María había parido su primer hijo a los 14 años. Su madre la había dejado y
la conoció recién cuando ella tenía once. Cree, porque tampoco tiene
documentos. Trabajó cortando la hoja de la yerba mate. Picando la piedra en
una cantera. Pudo cobrar unos bonos de 170 pesos por mes por la piedra
picada. Mucho esfuerzo, demasiado, para tan poca plata. En casa los chicos
“no veían una proteína jamás”, dijo Paredes a APe que dijeron los médicos
al Tribunal. “Puro carbohidrato, la comida diaria era una mezcla de harina
con grasa y huevos”.
Al Estado le quedaba demasiado lejos la casa de María para hacerse un rato,
ir y ayudarla. Eso sí, fue rápido e eficiente para meterla presa. Ahí sí
estuvo la policía. Y el fiscal de la causa, Federico Rodríguez, que asegura
que “María Ovando le arrancó el derecho a la vida” a la nena. El Estado –la
justicia, la policía, el poder político, el ministerio público, los
gobernadores, los presidentes, el hospital, el registro civil, la
secretaría de turismo y el ministerio de desarrollo de Misiones- le
arrancaron el derecho a la vida a María, a la madre de María, a sus hijos y
a decenas de miles de Marías y parientes numerosos que han nacido y muerto
tiznados de tierra roja. Nadie los sentó ante un Tribunal que les diga
asesinos y los amenace con veinte años de cárcel.
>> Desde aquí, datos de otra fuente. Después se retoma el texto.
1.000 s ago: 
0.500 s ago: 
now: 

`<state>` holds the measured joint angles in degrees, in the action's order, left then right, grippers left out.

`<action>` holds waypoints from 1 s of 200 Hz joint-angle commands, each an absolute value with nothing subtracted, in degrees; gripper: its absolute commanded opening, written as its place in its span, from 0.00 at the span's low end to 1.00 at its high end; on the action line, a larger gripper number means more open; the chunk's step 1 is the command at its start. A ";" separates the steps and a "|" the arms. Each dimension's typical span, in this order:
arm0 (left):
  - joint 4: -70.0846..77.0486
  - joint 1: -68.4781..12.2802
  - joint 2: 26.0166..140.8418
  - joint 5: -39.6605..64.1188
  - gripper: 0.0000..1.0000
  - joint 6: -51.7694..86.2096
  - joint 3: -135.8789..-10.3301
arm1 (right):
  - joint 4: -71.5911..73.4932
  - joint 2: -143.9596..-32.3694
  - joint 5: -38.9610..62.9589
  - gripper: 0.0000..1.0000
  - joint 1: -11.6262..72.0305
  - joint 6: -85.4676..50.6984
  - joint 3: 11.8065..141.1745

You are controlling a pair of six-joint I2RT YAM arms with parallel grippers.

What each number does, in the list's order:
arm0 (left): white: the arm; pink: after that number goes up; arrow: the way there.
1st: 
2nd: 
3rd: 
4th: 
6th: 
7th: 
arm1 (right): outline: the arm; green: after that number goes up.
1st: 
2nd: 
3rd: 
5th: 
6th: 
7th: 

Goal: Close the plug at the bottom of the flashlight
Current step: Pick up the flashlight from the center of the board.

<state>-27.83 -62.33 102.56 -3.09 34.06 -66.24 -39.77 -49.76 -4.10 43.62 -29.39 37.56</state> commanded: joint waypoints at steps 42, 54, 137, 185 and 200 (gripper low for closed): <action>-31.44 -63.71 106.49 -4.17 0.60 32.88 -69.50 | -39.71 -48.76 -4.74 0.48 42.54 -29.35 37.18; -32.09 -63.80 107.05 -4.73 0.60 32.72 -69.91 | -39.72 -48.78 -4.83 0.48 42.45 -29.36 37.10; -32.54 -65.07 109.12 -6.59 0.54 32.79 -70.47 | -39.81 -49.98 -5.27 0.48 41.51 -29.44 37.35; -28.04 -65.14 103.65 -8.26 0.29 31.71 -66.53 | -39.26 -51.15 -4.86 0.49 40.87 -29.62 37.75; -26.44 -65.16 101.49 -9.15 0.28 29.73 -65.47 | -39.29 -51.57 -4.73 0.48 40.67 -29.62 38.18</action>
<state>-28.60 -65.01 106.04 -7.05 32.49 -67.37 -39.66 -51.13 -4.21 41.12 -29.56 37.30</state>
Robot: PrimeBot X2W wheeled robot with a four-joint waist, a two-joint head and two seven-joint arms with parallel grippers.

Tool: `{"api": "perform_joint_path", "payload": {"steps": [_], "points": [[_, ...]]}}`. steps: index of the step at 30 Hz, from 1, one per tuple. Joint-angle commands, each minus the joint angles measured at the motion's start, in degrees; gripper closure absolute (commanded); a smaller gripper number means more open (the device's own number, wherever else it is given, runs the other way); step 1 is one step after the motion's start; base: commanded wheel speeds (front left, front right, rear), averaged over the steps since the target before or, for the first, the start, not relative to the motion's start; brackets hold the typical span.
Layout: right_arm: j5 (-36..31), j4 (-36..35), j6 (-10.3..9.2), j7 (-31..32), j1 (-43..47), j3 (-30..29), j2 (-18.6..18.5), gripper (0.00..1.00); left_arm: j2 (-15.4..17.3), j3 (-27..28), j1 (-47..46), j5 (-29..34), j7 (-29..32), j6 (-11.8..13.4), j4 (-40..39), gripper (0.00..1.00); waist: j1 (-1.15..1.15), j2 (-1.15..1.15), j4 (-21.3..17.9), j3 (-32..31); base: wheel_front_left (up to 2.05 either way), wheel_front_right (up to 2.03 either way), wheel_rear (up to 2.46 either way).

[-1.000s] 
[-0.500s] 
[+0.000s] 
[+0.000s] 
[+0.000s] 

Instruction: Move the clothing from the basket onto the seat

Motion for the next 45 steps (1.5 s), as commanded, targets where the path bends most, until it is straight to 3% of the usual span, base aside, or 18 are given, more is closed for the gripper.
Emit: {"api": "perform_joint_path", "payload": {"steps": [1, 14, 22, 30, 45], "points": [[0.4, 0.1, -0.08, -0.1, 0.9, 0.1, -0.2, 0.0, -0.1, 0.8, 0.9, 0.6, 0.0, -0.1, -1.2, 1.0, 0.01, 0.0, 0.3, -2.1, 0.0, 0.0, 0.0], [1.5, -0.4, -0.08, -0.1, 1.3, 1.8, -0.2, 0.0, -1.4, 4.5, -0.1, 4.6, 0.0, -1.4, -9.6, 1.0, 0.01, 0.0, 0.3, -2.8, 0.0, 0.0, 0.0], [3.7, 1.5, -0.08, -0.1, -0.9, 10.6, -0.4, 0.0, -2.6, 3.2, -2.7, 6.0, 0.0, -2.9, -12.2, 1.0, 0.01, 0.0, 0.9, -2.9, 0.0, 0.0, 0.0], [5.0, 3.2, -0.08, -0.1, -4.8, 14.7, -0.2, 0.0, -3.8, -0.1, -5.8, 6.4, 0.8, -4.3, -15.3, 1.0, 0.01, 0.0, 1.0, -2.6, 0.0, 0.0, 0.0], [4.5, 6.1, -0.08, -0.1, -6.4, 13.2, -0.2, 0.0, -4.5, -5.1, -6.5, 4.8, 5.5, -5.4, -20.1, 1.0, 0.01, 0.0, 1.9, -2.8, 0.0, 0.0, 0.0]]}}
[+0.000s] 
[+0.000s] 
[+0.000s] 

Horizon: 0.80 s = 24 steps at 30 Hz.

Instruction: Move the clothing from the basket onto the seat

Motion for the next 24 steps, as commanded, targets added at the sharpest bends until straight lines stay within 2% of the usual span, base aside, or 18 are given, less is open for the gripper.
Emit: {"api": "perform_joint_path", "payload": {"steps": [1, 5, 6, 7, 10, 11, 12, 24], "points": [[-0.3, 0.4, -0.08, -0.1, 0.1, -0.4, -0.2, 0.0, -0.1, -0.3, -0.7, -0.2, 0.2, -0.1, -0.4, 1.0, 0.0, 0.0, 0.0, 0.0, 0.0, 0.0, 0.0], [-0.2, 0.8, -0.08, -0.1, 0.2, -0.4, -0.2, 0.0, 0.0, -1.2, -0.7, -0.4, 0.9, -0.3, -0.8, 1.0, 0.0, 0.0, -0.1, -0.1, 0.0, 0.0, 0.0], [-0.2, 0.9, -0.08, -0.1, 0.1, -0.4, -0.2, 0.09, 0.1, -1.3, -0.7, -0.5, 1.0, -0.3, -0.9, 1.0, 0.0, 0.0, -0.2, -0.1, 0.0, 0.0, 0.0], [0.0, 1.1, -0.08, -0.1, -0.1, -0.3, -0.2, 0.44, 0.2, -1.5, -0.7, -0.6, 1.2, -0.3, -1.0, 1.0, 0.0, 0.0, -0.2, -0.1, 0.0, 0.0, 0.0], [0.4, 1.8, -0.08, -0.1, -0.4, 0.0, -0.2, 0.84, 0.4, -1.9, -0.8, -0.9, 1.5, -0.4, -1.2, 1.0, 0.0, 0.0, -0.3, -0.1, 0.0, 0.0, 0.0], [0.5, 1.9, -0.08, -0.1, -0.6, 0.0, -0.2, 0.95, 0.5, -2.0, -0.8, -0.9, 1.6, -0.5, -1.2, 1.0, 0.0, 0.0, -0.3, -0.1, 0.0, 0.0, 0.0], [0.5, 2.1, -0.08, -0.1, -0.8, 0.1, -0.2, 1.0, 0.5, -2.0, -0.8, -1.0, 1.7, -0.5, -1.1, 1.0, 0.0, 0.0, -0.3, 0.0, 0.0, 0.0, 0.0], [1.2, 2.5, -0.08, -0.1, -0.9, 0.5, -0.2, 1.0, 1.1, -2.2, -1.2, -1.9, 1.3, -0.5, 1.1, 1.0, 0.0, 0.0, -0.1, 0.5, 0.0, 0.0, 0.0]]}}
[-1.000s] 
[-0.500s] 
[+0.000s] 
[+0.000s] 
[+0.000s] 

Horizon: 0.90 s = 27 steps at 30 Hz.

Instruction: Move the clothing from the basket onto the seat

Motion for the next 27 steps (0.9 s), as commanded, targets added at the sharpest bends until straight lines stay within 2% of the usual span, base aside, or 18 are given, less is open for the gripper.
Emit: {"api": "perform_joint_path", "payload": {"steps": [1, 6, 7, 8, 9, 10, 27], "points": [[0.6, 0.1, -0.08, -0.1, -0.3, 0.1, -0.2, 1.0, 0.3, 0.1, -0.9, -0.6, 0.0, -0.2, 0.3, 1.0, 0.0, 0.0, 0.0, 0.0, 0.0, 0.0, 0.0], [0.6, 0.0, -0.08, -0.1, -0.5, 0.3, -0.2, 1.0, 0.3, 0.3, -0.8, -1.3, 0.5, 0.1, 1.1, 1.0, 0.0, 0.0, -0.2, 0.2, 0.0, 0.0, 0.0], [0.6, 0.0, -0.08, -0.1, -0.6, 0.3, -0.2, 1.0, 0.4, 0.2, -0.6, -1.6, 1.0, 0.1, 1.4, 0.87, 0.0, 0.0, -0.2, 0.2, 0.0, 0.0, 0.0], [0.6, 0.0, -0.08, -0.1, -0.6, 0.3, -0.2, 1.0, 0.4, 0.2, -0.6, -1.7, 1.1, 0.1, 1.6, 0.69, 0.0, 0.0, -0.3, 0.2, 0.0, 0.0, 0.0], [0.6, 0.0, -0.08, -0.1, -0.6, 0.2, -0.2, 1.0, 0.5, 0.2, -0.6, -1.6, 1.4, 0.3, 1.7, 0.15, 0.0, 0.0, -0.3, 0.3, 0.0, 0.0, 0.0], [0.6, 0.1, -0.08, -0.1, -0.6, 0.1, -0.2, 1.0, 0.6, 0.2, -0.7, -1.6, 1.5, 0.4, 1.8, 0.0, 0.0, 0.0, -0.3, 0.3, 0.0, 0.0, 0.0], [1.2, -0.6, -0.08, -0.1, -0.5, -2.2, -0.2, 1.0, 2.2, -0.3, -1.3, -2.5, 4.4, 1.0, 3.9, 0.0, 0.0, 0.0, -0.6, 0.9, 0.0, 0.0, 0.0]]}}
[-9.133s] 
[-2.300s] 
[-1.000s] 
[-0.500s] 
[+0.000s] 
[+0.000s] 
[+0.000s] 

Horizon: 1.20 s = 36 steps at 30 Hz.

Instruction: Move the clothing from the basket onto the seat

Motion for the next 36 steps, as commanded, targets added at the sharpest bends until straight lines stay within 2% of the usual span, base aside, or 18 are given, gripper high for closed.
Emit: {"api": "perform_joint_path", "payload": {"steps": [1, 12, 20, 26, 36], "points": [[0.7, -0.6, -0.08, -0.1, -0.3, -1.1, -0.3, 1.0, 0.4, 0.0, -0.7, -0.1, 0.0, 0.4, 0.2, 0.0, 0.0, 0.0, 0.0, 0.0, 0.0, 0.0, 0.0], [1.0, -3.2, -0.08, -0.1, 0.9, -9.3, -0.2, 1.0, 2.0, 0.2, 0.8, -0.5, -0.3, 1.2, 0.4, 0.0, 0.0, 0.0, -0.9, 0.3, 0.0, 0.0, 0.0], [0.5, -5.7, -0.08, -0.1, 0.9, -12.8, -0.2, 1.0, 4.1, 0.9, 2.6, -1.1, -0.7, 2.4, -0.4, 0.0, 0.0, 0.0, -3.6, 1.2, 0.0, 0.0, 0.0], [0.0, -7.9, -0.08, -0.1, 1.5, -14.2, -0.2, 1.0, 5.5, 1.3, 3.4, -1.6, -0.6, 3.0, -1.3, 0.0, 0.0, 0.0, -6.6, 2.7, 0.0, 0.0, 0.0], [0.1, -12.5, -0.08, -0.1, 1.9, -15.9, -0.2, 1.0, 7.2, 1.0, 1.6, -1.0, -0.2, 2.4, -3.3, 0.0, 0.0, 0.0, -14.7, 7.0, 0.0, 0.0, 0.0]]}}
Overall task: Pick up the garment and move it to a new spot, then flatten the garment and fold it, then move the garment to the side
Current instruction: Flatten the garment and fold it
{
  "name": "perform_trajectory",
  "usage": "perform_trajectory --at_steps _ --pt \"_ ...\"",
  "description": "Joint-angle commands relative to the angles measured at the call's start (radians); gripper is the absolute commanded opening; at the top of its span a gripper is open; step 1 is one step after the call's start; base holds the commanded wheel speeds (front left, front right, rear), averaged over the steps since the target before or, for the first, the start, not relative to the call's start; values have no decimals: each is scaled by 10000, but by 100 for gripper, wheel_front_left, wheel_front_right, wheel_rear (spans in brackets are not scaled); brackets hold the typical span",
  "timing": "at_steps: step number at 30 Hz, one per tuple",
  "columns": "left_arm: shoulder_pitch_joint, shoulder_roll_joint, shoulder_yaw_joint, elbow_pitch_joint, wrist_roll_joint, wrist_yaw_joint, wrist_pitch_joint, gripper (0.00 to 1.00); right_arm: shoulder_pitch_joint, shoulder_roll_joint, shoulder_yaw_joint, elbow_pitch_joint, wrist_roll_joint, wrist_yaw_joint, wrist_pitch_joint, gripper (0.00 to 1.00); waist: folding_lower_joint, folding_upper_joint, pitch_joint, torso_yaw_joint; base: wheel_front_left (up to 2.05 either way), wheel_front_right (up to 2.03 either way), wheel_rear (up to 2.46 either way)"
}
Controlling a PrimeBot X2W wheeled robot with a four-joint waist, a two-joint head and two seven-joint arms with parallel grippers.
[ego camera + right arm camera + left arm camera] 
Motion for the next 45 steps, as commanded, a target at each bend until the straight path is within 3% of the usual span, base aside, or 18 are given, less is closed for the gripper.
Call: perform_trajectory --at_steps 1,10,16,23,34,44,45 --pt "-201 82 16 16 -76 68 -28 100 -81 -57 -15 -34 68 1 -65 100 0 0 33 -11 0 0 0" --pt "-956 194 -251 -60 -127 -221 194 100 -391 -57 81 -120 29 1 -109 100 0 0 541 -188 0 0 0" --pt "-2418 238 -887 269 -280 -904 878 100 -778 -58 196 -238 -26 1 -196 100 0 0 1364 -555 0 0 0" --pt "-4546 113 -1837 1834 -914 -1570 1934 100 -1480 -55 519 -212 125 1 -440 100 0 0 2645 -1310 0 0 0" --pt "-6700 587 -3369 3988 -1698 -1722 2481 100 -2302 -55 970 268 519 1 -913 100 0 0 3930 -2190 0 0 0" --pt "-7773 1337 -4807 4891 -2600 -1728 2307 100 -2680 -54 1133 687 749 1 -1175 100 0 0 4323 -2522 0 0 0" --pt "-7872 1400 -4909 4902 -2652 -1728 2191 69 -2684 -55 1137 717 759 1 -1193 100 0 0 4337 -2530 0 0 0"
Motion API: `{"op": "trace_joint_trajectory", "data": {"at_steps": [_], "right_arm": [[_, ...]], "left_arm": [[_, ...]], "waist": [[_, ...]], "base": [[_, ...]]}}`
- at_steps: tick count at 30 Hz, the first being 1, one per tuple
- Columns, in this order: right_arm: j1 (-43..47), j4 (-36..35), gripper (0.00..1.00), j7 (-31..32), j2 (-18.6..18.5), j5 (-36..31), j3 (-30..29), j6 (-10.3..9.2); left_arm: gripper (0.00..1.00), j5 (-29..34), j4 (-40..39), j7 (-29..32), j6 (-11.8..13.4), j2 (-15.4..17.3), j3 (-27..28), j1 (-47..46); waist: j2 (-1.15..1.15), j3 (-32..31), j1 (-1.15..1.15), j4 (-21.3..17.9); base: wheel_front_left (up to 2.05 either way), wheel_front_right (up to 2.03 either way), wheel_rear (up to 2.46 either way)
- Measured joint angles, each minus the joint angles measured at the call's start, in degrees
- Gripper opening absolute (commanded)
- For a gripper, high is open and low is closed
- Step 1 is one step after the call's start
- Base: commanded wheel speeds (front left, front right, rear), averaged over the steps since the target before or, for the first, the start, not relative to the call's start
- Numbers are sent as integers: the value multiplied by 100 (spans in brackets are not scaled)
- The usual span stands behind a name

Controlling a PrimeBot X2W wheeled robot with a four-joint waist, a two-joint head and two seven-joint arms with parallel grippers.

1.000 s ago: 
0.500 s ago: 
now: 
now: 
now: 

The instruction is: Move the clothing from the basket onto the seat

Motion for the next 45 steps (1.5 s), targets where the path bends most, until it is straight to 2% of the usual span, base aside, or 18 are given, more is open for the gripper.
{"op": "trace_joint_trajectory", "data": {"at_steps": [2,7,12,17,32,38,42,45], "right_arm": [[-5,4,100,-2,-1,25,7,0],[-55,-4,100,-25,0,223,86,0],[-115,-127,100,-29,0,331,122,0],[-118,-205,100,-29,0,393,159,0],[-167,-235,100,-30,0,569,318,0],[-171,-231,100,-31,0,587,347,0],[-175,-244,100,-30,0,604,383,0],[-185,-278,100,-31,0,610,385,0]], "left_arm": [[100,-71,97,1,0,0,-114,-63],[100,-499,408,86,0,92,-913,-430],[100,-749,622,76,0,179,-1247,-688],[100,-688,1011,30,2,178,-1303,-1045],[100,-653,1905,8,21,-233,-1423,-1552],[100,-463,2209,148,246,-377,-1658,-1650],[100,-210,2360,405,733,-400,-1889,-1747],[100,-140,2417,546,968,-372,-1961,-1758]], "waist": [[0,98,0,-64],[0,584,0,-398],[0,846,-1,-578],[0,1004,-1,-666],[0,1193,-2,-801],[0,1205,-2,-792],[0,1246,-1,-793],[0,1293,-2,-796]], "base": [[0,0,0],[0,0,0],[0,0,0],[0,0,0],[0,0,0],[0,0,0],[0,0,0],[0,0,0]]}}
El fiscal prefiere tomar una historia individual, descontextualizarla,
descarnarla y centrarla en María. Determinar que era una mala madre, que no
alimentaba a sus hijos, que no los llevaba al hospital y que es ella -y
sólo ella- la culpable de todos los males del mundo, desde el pecado
original en adelante. El abogado defensor respira hondo y aclara. “Más allá
de los errores que pudo haber cometido María con respecto de sus hijos, el
tema central no es ella, el tema central es ver en qué condiciones se vive
en Misiones la pobreza estructural, y ese es un tema que hay que abordarlo
y no pasa por un proceso Penal”.
Por ejemplo, María no cobraba la Asignación (¿Universal?) por ninguno de
sus doce hijos. No existían los niños. Sin documentos, viviendo apenas por
fuera de un caserío de El Dorado, primero en una casa de lona y después en
una de madera con chapas, no fueron visibles para nadie. No existían para
el Estado. Hasta que el Estado criminalizó a la madre.
Y de reprente aparecieron todos en un espejo vergonzante donde la Justicia
viene a desplegar su Código absurdo para condenar el abandono. A un
abandono doblemente agravado. Cuatro veces agravado: por ser el Estado. Por
ser doce niños sin AUH. Por ser mujer (su compañero huyó con las
pertenencias de la familia y nadie lo persiguió). Por ser pobre.